Although our study is just a pilot screening for the existing effects of AP on platelet aggregation, the information obtained contributes more baseline data to the safety data sheet of AP. Since AP exhibits patient-to-patient variability in platelet aggregation, a surveillance protocol for the long-term use of AP should be performed, not only in patients with a bleeding tendency but also in those with thrombosis. Moreover, the information obtained should be used as guideline data for the planning of further studies.

5. Conclusions

This study revealed preliminary data on the effects of A. paniculata on platelet aggregation induced by a panel of agonists (epinephrine, ADP, and collagen) in human volunteers. An individual variability in the platelet response to A. paniculata administration was found. Visualization of the results indicated a strong human volunteer variability, which led to difficulties in interpreting the effects of A. paniculata. However, it may also support the concept of personalized medicine based on platelet reactivity, as shown in Figure 5. Modulation of platelet reactivity by gender difference or products of the COX pathway, and P-selectin, should also be considered for A. paniculata usage, such as some pathological processes with a suspected bleeding tendency, including thrombosis.

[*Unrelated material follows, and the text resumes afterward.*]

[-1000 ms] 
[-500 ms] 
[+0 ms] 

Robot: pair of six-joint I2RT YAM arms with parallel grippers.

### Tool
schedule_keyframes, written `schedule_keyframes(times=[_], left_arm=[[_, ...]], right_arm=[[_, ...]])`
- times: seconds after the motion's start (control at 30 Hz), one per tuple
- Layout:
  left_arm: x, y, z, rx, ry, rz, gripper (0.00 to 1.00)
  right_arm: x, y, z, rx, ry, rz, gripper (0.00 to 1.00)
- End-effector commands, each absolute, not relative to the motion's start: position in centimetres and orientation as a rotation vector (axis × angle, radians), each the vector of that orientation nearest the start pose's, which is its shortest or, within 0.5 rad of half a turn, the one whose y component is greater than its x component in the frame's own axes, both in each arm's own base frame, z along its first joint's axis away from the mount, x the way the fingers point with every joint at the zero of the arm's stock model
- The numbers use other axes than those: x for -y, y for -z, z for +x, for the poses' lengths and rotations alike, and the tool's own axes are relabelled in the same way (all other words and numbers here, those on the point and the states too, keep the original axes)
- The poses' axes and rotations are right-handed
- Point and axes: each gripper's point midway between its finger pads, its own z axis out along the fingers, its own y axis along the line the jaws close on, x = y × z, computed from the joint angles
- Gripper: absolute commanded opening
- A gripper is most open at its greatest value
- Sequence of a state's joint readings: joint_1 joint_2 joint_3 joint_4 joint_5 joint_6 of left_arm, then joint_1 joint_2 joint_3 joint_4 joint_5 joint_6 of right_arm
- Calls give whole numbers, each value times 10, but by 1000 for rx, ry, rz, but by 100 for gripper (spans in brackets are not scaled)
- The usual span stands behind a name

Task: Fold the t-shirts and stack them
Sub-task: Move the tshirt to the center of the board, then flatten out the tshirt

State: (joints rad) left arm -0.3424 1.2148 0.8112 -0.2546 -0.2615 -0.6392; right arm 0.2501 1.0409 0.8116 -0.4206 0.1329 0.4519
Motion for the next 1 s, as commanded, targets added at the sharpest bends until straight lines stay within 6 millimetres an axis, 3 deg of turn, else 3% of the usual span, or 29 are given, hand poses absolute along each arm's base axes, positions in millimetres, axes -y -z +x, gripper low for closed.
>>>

Further studies at the molecular level are necessary to reach conclusions.

Data Availability

The data used to support the findings of this study are available from the corresponding author upon request.

Conflicts of Interest

The authors declare that there are no conflicts of interest in this study.

Acknowledgments

The capsules of A. paniculata, chemical materials, and experimental apparatuses were provided by the Center of Applied Thai Traditional Medicine, the Department of Pharmacology, Faculty of Medicine, Siriraj Hospital, Mahidol University, Thailand. The authors thank Dr. Kwanjeera Wanichthanarak for her assistance with the R software analysis.